Saved entries:

==========

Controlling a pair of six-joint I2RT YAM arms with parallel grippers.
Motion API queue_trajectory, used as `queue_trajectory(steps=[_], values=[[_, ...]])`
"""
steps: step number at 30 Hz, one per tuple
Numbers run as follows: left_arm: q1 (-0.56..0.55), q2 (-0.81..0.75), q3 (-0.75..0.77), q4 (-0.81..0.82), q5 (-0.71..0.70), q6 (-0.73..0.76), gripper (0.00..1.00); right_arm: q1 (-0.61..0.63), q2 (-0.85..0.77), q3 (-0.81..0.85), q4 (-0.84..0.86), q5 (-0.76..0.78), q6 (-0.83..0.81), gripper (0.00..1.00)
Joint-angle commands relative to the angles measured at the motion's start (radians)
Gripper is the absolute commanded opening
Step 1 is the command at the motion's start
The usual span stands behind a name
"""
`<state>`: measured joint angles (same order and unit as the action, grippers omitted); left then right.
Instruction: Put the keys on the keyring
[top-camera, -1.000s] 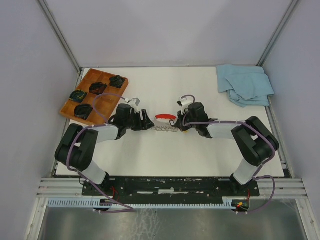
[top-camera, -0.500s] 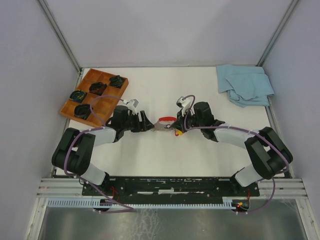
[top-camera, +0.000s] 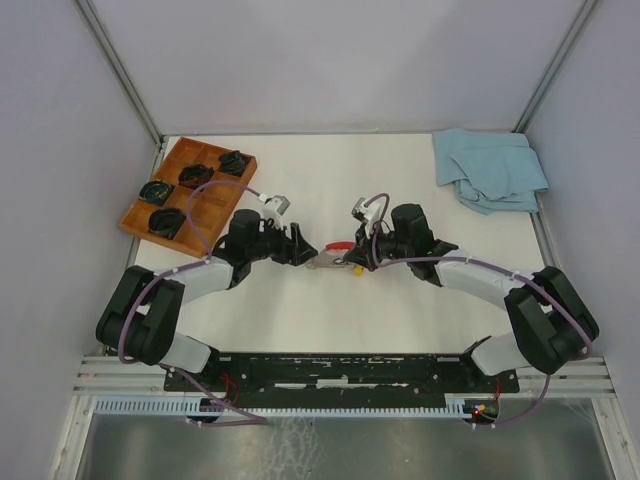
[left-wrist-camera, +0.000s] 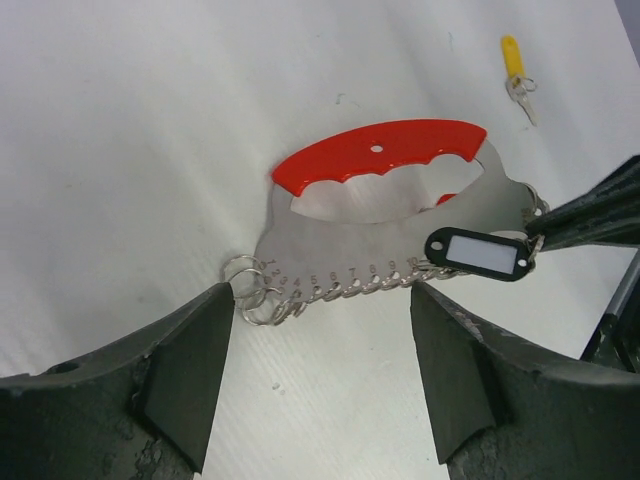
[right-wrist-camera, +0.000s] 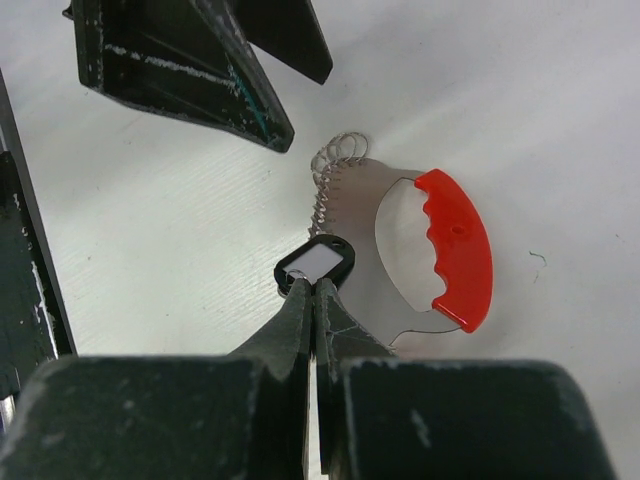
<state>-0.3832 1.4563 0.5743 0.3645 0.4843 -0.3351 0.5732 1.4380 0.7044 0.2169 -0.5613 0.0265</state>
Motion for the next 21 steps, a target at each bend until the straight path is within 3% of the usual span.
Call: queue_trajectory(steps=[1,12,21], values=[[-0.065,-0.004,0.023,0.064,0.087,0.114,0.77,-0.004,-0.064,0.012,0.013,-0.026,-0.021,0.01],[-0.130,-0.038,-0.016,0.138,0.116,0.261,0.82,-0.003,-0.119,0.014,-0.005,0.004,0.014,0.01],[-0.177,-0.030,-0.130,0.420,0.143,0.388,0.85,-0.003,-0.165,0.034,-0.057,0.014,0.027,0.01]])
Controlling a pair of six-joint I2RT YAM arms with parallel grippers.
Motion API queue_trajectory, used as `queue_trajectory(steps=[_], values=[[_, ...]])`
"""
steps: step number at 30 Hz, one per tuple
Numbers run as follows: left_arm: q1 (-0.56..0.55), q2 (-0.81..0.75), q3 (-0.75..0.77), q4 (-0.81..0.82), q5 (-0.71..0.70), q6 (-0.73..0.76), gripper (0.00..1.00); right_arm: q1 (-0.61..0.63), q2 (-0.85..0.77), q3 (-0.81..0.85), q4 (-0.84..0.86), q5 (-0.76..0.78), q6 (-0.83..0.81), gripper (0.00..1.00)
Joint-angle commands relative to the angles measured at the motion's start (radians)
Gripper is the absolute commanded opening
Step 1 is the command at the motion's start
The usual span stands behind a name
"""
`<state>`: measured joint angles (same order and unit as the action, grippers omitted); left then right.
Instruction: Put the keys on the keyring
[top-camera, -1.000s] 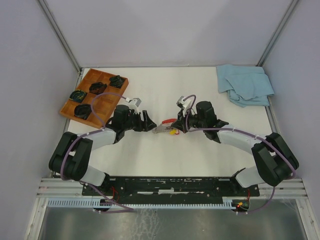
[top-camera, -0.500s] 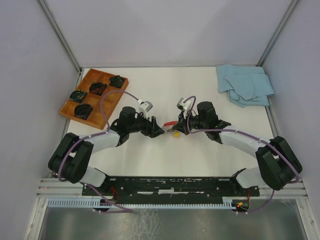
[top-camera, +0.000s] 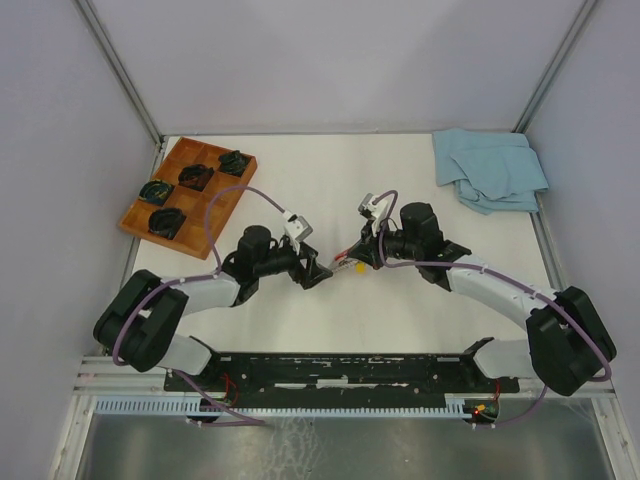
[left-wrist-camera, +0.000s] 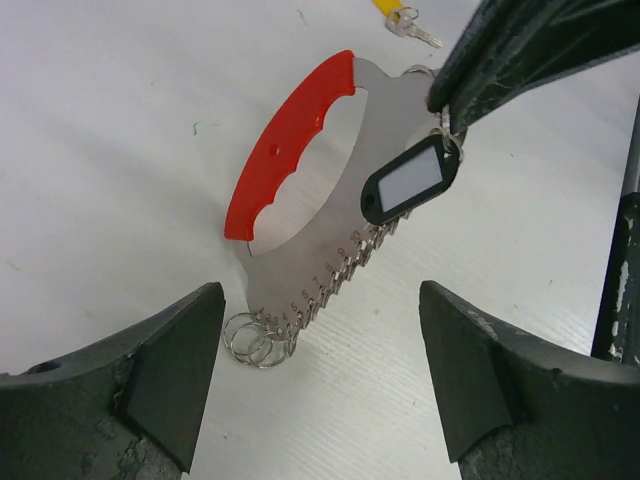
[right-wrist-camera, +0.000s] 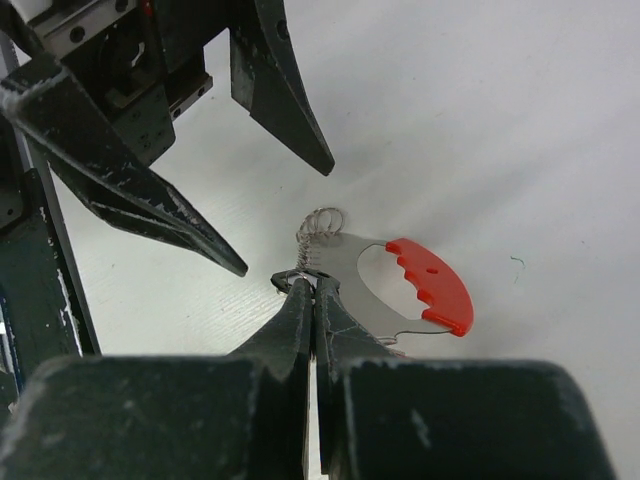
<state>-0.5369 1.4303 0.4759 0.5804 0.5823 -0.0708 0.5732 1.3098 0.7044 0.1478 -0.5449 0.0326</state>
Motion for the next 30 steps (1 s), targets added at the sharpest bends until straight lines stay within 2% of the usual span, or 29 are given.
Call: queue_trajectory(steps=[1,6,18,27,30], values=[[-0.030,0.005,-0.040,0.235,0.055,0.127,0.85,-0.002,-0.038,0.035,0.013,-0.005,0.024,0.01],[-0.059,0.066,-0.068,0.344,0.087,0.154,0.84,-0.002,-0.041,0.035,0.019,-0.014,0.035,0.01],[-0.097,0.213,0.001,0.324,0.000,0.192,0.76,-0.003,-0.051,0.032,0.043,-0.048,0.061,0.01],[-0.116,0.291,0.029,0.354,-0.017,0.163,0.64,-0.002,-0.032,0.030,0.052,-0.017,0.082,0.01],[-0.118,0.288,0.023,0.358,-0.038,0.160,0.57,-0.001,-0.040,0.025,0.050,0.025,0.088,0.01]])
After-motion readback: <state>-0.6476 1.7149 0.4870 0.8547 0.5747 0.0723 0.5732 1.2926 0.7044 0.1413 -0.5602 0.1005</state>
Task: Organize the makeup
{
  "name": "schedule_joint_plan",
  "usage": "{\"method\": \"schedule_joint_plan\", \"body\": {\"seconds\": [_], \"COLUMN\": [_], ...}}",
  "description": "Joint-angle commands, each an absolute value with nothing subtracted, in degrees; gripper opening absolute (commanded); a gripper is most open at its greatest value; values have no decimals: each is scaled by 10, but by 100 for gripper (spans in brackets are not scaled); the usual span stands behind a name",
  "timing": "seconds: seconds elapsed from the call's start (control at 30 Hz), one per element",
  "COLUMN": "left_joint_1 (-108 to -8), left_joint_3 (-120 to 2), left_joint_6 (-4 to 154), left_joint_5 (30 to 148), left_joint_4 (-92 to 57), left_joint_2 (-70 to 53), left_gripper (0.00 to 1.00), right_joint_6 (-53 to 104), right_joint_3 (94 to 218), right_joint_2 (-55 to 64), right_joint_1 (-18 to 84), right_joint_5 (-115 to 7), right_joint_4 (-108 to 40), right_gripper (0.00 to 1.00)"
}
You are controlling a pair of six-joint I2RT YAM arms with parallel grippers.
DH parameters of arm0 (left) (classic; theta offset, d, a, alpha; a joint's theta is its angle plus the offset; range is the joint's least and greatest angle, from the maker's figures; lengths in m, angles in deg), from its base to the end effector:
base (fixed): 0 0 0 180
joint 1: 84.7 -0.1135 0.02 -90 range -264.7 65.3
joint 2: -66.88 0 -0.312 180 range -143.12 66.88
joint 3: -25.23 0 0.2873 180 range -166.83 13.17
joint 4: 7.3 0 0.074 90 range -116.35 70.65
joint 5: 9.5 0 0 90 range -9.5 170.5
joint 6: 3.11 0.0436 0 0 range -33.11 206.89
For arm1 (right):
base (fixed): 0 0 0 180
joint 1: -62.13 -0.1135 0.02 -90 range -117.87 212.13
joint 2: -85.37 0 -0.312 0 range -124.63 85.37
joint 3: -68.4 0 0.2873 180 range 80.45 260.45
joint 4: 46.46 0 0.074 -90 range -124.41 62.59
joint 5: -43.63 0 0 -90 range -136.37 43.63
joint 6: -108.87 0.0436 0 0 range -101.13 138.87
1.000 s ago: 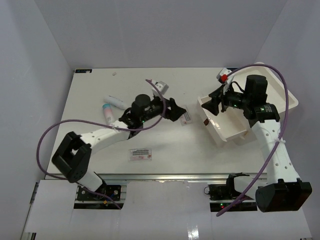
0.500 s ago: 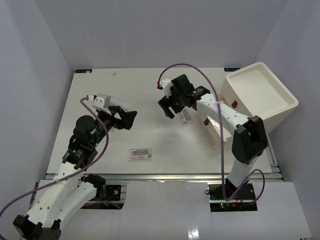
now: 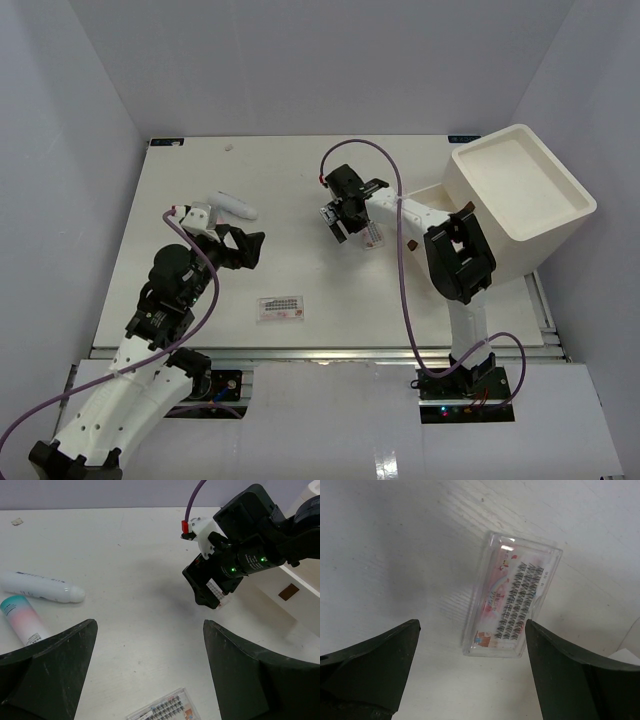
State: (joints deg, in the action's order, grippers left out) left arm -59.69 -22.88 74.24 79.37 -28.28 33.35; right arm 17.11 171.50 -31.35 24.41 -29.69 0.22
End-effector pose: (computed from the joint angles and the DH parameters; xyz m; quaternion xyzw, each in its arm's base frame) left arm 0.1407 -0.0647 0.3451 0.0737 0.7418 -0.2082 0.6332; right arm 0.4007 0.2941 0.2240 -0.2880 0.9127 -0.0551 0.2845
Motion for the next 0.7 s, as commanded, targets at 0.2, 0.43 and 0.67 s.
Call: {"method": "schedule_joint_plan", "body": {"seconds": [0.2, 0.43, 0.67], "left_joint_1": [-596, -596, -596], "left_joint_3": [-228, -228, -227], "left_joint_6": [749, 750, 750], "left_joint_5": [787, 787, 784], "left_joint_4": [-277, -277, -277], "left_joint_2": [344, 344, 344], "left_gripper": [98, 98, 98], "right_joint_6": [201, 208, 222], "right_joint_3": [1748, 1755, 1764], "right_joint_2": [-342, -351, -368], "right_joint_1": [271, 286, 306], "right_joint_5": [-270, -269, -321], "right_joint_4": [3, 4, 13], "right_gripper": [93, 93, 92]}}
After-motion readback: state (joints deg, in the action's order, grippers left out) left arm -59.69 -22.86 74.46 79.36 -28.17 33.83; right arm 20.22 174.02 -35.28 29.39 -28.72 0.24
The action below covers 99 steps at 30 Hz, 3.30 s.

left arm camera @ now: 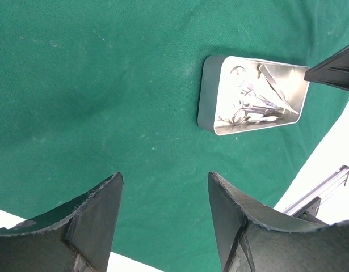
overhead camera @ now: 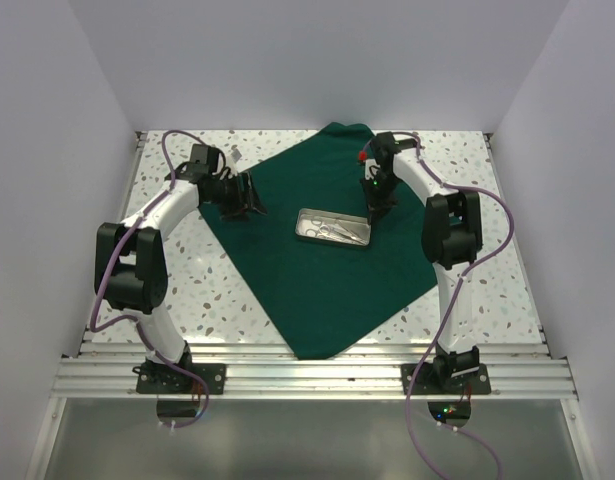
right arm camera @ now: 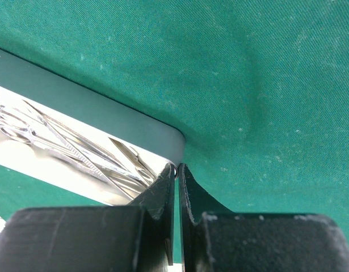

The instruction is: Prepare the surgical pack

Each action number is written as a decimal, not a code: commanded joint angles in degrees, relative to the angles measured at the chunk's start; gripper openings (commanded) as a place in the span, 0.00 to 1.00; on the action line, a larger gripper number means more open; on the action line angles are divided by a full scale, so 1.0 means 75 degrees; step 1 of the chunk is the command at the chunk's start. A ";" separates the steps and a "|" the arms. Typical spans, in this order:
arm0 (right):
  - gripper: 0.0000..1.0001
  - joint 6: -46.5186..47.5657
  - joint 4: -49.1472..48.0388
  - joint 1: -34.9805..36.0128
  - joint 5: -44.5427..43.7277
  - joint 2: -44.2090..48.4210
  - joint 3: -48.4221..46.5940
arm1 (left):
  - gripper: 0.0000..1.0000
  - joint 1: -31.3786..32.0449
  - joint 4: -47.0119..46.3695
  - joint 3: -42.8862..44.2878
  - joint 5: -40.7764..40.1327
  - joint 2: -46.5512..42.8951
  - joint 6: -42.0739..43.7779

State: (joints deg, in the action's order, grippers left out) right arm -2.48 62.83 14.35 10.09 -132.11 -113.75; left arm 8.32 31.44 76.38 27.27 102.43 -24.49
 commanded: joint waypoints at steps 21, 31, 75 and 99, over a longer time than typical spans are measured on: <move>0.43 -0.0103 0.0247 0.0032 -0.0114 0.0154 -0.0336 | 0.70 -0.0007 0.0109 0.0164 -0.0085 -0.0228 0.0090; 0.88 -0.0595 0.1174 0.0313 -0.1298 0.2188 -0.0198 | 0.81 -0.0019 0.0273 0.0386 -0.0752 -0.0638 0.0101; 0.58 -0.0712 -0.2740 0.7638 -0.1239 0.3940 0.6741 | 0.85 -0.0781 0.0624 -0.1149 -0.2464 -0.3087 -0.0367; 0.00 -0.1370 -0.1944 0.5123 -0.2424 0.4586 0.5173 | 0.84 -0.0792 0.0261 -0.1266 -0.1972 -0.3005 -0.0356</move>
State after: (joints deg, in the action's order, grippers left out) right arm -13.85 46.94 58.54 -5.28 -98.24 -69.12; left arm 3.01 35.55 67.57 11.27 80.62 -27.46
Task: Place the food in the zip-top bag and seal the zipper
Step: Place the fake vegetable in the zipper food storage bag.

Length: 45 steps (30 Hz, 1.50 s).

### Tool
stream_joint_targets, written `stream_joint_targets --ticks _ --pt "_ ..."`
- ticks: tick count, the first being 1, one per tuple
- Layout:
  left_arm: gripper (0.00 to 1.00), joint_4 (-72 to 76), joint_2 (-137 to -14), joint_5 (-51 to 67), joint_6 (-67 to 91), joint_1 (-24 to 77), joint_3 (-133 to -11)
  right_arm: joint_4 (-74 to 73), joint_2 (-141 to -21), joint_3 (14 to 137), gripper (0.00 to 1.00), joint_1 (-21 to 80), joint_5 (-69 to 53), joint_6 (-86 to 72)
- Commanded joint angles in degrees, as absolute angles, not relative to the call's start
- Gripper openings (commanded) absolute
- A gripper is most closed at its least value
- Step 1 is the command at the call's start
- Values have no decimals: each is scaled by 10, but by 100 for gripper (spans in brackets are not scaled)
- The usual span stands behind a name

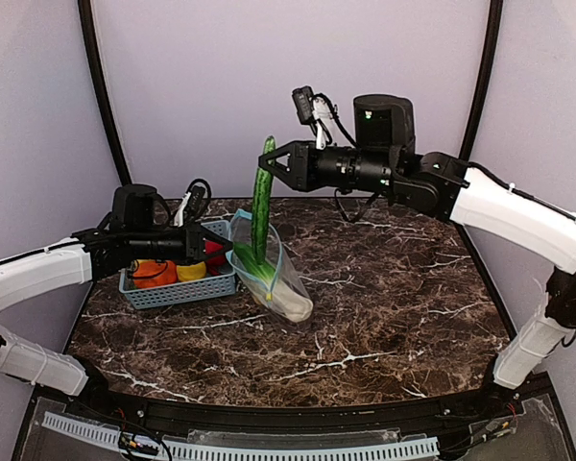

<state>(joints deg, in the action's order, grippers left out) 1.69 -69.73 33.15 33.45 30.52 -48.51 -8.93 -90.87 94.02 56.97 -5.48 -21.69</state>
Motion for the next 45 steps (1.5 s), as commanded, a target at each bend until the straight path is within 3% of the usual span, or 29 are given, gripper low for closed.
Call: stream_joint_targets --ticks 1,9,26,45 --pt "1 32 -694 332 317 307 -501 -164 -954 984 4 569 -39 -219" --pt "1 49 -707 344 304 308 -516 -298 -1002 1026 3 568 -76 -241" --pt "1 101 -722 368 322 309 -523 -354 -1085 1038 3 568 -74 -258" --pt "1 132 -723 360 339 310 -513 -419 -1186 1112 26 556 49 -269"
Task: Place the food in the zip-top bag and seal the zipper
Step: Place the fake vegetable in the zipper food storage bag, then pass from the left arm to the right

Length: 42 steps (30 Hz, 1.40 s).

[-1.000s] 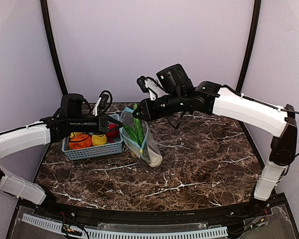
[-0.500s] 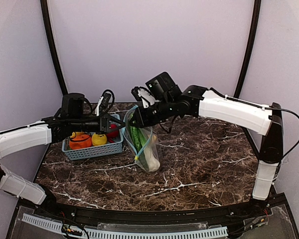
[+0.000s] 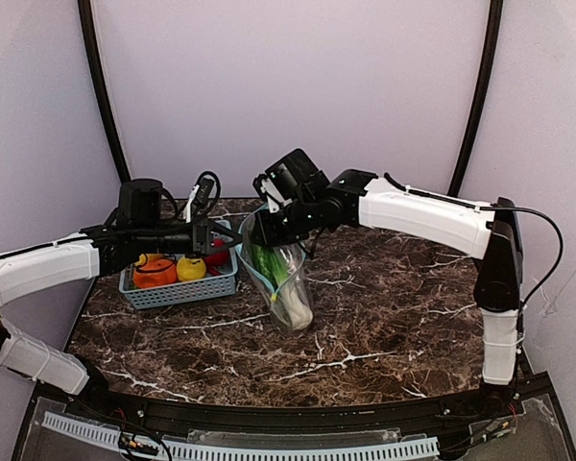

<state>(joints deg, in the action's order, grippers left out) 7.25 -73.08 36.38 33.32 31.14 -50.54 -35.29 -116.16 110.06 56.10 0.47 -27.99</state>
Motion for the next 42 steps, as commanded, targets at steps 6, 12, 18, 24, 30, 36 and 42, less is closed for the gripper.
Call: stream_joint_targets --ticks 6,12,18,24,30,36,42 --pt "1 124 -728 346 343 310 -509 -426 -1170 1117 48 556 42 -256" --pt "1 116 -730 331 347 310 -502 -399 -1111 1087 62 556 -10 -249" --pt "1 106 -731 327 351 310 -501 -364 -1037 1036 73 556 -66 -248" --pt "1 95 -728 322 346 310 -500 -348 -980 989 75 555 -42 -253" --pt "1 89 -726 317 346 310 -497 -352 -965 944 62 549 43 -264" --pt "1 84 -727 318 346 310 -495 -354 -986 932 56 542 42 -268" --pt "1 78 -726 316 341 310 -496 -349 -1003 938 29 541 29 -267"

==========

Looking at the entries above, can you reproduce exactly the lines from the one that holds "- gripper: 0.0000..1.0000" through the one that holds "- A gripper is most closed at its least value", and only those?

  - gripper: 0.0000..1.0000
  - joint 1: -31.3786..32.0449
  - joint 4: -47.0119..46.3695
  - joint 3: -42.8862..44.2878
  - joint 5: -40.7764..40.1327
  - joint 2: -46.5512..42.8951
  - joint 6: -42.0739..43.7779

State: (joints deg, in the action's order, grippers left out) right arm -2.48 62.83 14.35 10.09 -132.11 -113.75; left arm 8.32 31.44 76.38 27.27 102.43 -24.49
 commanded: joint waypoints at steps 21, 31, 75 and 99, over a longer time than typical spans are measured on: <move>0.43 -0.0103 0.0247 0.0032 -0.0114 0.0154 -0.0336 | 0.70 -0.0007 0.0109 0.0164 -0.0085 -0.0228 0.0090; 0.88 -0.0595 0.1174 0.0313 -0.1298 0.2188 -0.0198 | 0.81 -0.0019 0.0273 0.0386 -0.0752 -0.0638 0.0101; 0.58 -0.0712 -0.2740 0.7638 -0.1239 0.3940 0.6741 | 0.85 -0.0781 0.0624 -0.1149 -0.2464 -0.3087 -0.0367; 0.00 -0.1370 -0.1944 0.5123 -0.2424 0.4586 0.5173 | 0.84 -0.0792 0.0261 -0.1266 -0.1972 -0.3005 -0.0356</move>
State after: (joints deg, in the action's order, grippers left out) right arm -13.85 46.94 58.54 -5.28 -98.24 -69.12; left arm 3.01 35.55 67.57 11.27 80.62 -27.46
Task: Place the food in the zip-top bag and seal the zipper
Step: Place the fake vegetable in the zipper food storage bag.

Length: 45 steps (30 Hz, 1.50 s).

### Tool
stream_joint_targets, written `stream_joint_targets --ticks _ --pt "_ ..."`
- ticks: tick count, the first being 1, one per tuple
- Layout:
  left_arm: gripper (0.00 to 1.00), joint_4 (-72 to 76), joint_2 (-137 to -14), joint_5 (-51 to 67), joint_6 (-67 to 91), joint_1 (-24 to 77), joint_3 (-133 to -11)
  right_arm: joint_4 (-74 to 73), joint_2 (-141 to -21), joint_3 (14 to 137), gripper (0.00 to 1.00), joint_1 (-21 to 80), joint_5 (-69 to 53), joint_6 (-86 to 72)
- Commanded joint angles in degrees, as absolute angles, not relative to the call's start
- Gripper openings (commanded) absolute
- A gripper is most closed at its least value

Nothing remains to be added to the output.